Towards various occupants with different thermal comfort requirements: A deep reinforcement learning approach combined with a dynamic PMV model for HVAC control in buildings

Abstract

Reinforcement learning (RL) has great potential in achieving energy-efficient, comfortable and intelligent control of heating, ventilation and air conditioning (HVAC) systems. Although research on RL-based HVAC control has attracted increasing interest, current studies generally use simple building simulation as the environment to train agents, and the definition of thermal comfort is limited to a wide temperature range, which cannot meet the different thermal comfort requirements of various occupants.
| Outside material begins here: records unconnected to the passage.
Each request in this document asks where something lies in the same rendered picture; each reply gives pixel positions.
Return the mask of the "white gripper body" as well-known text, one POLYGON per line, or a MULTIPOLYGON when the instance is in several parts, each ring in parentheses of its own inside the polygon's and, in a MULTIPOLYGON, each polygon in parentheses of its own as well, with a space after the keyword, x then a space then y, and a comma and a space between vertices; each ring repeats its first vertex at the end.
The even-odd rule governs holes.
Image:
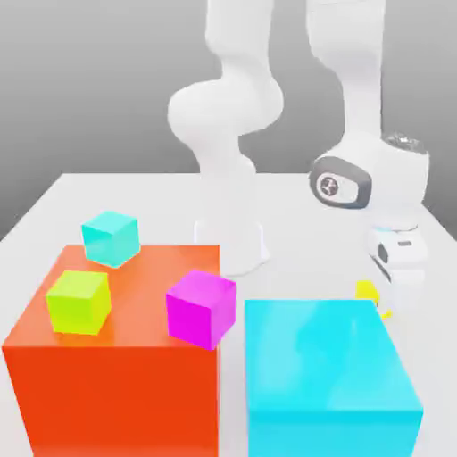
POLYGON ((408 312, 416 307, 425 285, 425 262, 418 257, 394 254, 384 262, 377 254, 370 255, 371 280, 379 293, 381 312, 408 312))

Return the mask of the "small yellow cube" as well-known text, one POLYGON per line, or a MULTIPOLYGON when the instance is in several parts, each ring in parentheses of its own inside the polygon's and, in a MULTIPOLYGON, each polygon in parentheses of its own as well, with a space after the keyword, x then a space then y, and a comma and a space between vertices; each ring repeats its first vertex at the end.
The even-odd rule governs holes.
POLYGON ((389 319, 393 316, 392 310, 382 300, 381 294, 377 290, 373 282, 367 279, 358 280, 355 286, 355 298, 359 300, 372 301, 378 313, 383 320, 389 319))

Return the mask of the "small magenta cube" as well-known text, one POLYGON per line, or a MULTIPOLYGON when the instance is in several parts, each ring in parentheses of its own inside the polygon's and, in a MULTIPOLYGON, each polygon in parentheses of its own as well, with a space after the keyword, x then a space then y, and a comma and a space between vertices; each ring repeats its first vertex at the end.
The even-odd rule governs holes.
POLYGON ((235 281, 191 270, 166 293, 169 335, 214 350, 235 324, 236 304, 235 281))

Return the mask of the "small turquoise cube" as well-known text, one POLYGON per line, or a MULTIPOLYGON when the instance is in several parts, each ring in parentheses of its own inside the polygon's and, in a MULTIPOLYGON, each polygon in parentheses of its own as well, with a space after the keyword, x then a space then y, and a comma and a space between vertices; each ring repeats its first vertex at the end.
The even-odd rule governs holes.
POLYGON ((113 269, 140 252, 137 218, 106 211, 81 225, 88 260, 113 269))

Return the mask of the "small lime green cube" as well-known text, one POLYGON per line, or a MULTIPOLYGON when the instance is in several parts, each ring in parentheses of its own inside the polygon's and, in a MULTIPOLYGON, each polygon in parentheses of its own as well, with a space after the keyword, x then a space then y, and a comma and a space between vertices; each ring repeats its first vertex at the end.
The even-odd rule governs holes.
POLYGON ((65 270, 46 293, 54 333, 96 336, 112 310, 108 275, 65 270))

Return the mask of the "large cyan box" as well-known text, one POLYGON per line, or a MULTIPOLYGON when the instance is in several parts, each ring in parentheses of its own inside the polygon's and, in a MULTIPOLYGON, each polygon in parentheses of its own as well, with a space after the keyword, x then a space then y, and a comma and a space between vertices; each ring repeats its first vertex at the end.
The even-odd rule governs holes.
POLYGON ((248 457, 412 457, 423 407, 374 303, 245 302, 248 457))

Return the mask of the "large orange box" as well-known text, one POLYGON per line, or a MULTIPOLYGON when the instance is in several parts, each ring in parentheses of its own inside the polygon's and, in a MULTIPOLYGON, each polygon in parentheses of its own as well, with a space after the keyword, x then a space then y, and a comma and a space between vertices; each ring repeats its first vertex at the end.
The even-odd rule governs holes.
POLYGON ((165 295, 191 270, 217 273, 209 245, 145 245, 108 270, 112 311, 96 336, 53 332, 46 292, 93 270, 65 246, 3 344, 34 457, 219 457, 220 355, 170 337, 165 295))
This study proposes a deep reinforcement learning (DRL) control framework based on the Dueling Deep Q-network (DQN) algorithm, combined with a self-designed environmental model and reward function, for HVAC control meeting different thermal comfort requirements. Specifically, based on the theory of building thermal dynamics, a nonlinear equation modified by experimental data is used for the environmental model that reflects the actual thermal change of building. Different thermal comfort requirements are considered and analysed through a dynamic predicted mean vote (PMV) model that focuses on the metabolic rate and clothing level of occupants. By systematically exploring different heating modes for occupants and control time intervals, the proposed framework demonstrates that heating energy consumption can be reduced by 4.8%-39.58% under various conditions compared to rule-based control. In addition, the study found that the HVAC control based on DRL has greater potential in saving energy when the heating demand of building is higher. Our study is helpful for researchers to make HVAC control more energy-efficient and user-friendly with the help of artificial intelligence.